From what I can tell this is definitely the ideal case, but there appears to be asynchronicity issues which is whats adding the complications here. Specifically sbt-osgi's bundle needs to be run either before or after packageBin if thats not the case then some data ends up missing which sbt-osgi needs to populate version information in the metadata, see response here https://github.com/sbt/sbt-osgi/issues/102#issuecomment-1882581926, specifically

There seems to be no API in sbt, that ensures that the result of tasks, once they are done, stays stable. I have no idea (and also did not receive any helpful idea from others) how this can be fixed.

On the other hand, the whole point of OSGi iirc is to create a module system on top of the JAR ecosystem by allowing private import etc, so I don't understand how it's useful to treat raw JAR as your bundle. Maybe it's a special case only for open source libraries that are expected to be part of module participant, but not fully take advantage of it?

So in my specific case, the original problem I hit is that since sbt-osgi was changed to use (dependencyClasspathAsJars in Compile).value.map(_.data) ++ (products in Compile).value to detect which jar's to automatically include in the bundle, it no longer worked with edge cases such as sbt-assembly. I ended up solving this issue by just setting the explodedJars setting (i.e. https://github.com/apache/incubator-pekko/blob/main/project/OSGi.scala#L85-L90) which solved the problem, but I guess can be argued isn't entirely clean?
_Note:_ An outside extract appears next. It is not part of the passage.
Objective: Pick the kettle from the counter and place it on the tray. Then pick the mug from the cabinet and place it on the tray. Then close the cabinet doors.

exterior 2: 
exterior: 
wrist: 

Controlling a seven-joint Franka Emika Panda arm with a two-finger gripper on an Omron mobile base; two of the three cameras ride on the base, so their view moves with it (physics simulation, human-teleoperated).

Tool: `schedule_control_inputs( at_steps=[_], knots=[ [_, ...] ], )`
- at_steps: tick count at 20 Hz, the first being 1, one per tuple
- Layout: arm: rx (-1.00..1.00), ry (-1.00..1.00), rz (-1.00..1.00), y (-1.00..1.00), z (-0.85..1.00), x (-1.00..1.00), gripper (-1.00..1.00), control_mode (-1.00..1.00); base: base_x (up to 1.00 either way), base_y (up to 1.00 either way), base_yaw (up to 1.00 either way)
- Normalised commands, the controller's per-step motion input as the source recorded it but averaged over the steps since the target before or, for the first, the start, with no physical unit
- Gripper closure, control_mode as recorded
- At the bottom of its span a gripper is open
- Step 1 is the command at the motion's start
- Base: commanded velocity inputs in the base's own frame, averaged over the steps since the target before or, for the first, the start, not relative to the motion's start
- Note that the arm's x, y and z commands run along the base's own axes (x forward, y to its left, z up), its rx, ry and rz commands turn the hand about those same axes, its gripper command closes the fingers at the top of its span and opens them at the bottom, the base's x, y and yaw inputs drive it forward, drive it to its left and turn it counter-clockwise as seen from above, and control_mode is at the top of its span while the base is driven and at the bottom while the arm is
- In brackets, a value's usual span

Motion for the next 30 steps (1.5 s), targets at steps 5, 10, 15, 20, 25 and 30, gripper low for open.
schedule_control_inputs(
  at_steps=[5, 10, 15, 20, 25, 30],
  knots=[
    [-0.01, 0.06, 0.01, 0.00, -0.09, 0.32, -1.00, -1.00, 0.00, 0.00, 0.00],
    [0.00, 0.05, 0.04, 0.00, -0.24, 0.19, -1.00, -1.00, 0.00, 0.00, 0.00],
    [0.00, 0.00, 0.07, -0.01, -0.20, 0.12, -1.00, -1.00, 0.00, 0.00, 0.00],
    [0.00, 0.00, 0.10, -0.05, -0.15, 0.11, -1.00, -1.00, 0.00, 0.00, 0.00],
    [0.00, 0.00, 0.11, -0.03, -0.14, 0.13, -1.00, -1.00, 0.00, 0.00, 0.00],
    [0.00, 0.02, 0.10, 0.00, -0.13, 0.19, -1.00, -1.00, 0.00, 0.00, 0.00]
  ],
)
Either case, if we want to support Compile / sbt.Keys.packageBin := bundle.value, then bundle can't transitively call packageBin. fullClasspath depends on exportedProducts, which depends on packageBin when exportJars is true.

I am still somewhat unsure whether this is an actual problem or not, the reason behind wanting to use fullClasspath was to fix an issue in Pekko where we had a bespoke case of creating fatjar using sbt-assembly that had zero dependencies and because that jar had zero dependencies it wasn't contained within dependencyClasspathAsJars (but is still contained within fullClasspath). So one can make an argument that this really is an exceptional case and hence the usage of explodedJars is appropriate.

On the other hand, its not the best user experience because if you don't do this, you basically create broken jar's which you only figure out at runtime in another project that includes your jar's as a standard dependency.

In short from what I can understand, ideally we would just use fullClasspath since that contains all the same jar's (generated by packageBin) that you would ordinarily have, but this doesn't work because of a technical limitation in sbt (the necessary dependency information is missing at that point in time) so instead we are using (dependencyClasspathAsJars in Compile).value.map(_.data) ++ (products in Compile).value.